- **Requirement**
Output, exactly and in full, the entries that appear below.

Records to use section start

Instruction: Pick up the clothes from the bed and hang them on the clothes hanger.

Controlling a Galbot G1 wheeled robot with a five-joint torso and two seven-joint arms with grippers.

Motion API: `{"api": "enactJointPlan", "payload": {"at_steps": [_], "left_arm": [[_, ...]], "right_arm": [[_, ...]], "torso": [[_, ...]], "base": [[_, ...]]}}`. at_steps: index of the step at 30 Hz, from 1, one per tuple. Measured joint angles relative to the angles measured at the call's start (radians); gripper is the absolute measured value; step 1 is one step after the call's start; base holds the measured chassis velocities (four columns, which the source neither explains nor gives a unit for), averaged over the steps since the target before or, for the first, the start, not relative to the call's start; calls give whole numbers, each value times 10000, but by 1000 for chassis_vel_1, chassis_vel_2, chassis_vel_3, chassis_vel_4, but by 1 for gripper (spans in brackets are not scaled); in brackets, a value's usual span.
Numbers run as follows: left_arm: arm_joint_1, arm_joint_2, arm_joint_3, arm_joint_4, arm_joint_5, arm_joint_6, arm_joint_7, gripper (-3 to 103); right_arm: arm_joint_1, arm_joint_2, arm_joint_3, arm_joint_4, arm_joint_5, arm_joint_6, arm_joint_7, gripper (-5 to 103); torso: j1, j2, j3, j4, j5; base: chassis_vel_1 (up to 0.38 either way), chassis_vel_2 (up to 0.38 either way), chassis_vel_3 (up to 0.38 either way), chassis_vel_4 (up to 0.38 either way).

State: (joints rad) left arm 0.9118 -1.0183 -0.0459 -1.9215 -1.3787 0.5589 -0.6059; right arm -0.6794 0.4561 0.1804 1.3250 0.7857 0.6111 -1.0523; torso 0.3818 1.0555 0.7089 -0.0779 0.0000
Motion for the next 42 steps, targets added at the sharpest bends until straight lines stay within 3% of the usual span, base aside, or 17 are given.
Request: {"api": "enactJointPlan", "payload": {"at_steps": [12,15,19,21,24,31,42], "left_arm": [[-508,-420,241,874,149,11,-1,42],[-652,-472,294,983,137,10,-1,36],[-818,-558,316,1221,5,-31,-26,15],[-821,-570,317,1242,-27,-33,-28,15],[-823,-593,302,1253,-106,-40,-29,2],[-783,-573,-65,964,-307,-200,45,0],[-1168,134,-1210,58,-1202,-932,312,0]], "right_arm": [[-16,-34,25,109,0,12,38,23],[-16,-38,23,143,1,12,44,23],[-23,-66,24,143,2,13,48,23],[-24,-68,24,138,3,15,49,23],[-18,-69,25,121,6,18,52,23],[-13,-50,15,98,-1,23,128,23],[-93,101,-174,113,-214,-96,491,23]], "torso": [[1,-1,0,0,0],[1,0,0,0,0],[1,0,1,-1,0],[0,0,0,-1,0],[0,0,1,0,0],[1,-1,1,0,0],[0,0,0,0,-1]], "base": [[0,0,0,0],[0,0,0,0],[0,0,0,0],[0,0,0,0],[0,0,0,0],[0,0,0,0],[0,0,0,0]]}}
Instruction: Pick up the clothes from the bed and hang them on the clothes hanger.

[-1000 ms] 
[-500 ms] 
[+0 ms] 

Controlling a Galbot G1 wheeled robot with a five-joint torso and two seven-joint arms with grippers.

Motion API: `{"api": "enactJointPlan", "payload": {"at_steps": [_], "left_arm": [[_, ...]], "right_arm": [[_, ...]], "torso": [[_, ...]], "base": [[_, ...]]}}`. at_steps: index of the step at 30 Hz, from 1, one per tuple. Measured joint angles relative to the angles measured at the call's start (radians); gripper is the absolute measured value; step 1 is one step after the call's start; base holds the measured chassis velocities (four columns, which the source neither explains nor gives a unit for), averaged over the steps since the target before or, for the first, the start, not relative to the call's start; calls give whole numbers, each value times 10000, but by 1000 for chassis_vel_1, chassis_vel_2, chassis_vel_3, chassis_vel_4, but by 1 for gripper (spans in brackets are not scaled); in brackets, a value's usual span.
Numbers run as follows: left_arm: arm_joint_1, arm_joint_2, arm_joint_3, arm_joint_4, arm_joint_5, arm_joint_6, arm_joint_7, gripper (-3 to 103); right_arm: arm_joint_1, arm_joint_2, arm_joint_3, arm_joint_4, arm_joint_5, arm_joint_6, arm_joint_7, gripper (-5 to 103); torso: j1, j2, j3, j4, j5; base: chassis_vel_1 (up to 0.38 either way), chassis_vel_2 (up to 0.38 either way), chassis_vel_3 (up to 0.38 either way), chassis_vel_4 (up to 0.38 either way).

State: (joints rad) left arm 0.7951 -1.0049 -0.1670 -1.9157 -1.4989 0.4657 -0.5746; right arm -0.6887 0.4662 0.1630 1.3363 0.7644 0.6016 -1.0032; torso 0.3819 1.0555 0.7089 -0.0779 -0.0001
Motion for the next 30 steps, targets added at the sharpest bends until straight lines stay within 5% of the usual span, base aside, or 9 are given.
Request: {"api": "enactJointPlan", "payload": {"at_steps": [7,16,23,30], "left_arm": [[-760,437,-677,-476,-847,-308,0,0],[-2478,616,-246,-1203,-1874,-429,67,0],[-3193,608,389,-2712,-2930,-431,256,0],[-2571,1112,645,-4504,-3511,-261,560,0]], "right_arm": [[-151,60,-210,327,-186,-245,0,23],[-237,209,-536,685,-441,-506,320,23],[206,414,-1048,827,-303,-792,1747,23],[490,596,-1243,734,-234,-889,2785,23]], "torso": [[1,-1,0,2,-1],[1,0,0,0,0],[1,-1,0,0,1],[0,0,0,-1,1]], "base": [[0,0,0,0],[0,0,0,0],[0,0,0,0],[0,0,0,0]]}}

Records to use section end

- **Solution to the problem**
Instruction: Pick up the clothes from the bed and hang them on the clothes hanger.

Controlling a Galbot G1 wheeled robot with a five-joint torso and two seven-joint arms with grippers.

Motion API: `{"api": "enactJointPlan", "payload": {"at_steps": [_], "left_arm": [[_, ...]], "right_arm": [[_, ...]], "torso": [[_, ...]], "base": [[_, ...]]}}`. at_steps: index of the step at 30 Hz, from 1, one per tuple. Measured joint angles relative to the angles measured at the call's start (radians); gripper is the absolute measured value; step 1 is one step after the call's start; base holds the measured chassis velocities (four columns, which the source neither explains nor gives a unit for), averaged over the steps since the target before or, for the first, the start, not relative to the call's start; calls give whole numbers, each value times 10000, but by 1000 for chassis_vel_1, chassis_vel_2, chassis_vel_3, chassis_vel_4, but by 1 for gripper (spans in brackets are not scaled); in brackets, a value's usual span.
Numbers run as follows: left_arm: arm_joint_1, arm_joint_2, arm_joint_3, arm_joint_4, arm_joint_5, arm_joint_6, arm_joint_7, gripper (-3 to 103); right_arm: arm_joint_1, arm_joint_2, arm_joint_3, arm_joint_4, arm_joint_5, arm_joint_6, arm_joint_7, gripper (-5 to 103); torso: j1, j2, j3, j4, j5; base: chassis_vel_1 (up to 0.38 either way), chassis_vel_2 (up to 0.38 either way), chassis_vel_3 (up to 0.38 either way), chassis_vel_4 (up to 0.38 either way).

State: (joints rad) left arm 0.9118 -1.0183 -0.0459 -1.9215 -1.3787 0.5589 -0.6059; right arm -0.6794 0.4561 0.1804 1.3250 0.7857 0.6111 -1.0523; torso 0.3818 1.0555 0.7089 -0.0779 0.0000
Motion for the next 42 steps, targets added at the sharpest bends until straight lines stay within 3% of the usual span, base aside, or 17 are given.
Request: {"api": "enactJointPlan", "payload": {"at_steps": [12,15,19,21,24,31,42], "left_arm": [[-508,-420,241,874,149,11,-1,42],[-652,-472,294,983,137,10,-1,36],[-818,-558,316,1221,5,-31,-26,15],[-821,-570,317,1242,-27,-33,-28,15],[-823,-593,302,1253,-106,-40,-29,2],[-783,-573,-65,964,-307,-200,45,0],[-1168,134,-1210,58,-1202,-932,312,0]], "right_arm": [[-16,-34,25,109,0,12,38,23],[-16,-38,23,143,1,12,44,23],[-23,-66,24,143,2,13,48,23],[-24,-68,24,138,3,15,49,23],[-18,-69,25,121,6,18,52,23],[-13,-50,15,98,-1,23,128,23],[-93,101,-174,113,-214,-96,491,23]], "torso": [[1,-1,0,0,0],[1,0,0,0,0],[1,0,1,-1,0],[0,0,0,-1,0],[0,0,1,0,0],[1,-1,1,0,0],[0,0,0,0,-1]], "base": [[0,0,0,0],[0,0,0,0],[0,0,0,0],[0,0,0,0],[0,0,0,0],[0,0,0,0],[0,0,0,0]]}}
Instruction: Pick up the clothes from the bed and hang them on the clothes hanger.

[-1000 ms] 
[-500 ms] 
[+0 ms] 

Controlling a Galbot G1 wheeled robot with a five-joint torso and two seven-joint arms with grippers.

Motion API: `{"api": "enactJointPlan", "payload": {"at_steps": [_], "left_arm": [[_, ...]], "right_arm": [[_, ...]], "torso": [[_, ...]], "base": [[_, ...]]}}`. at_steps: index of the step at 30 Hz, from 1, one per tuple. Measured joint angles relative to the angles measured at the call's start (radians); gripper is the absolute measured value; step 1 is one step after the call's start; base holds the measured chassis velocities (four columns, which the source neither explains nor gives a unit for), averaged over the steps since the target before or, for the first, the start, not relative to the call's start; calls give whole numbers, each value times 10000, but by 1000 for chassis_vel_1, chassis_vel_2, chassis_vel_3, chassis_vel_4, but by 1 for gripper (spans in brackets are not scaled); in brackets, a value's usual span.
Numbers run as follows: left_arm: arm_joint_1, arm_joint_2, arm_joint_3, arm_joint_4, arm_joint_5, arm_joint_6, arm_joint_7, gripper (-3 to 103); right_arm: arm_joint_1, arm_joint_2, arm_joint_3, arm_joint_4, arm_joint_5, arm_joint_6, arm_joint_7, gripper (-5 to 103); torso: j1, j2, j3, j4, j5; base: chassis_vel_1 (up to 0.38 either way), chassis_vel_2 (up to 0.38 either way), chassis_vel_3 (up to 0.38 either way), chassis_vel_4 (up to 0.38 either way).

State: (joints rad) left arm 0.7951 -1.0049 -0.1670 -1.9157 -1.4989 0.4657 -0.5746; right arm -0.6887 0.4662 0.1630 1.3363 0.7644 0.6016 -1.0032; torso 0.3819 1.0555 0.7089 -0.0779 -0.0001
Motion for the next 30 steps, targets added at the sharpest bends until straight lines stay within 5% of the usual span, base aside, or 9 are given.
Request: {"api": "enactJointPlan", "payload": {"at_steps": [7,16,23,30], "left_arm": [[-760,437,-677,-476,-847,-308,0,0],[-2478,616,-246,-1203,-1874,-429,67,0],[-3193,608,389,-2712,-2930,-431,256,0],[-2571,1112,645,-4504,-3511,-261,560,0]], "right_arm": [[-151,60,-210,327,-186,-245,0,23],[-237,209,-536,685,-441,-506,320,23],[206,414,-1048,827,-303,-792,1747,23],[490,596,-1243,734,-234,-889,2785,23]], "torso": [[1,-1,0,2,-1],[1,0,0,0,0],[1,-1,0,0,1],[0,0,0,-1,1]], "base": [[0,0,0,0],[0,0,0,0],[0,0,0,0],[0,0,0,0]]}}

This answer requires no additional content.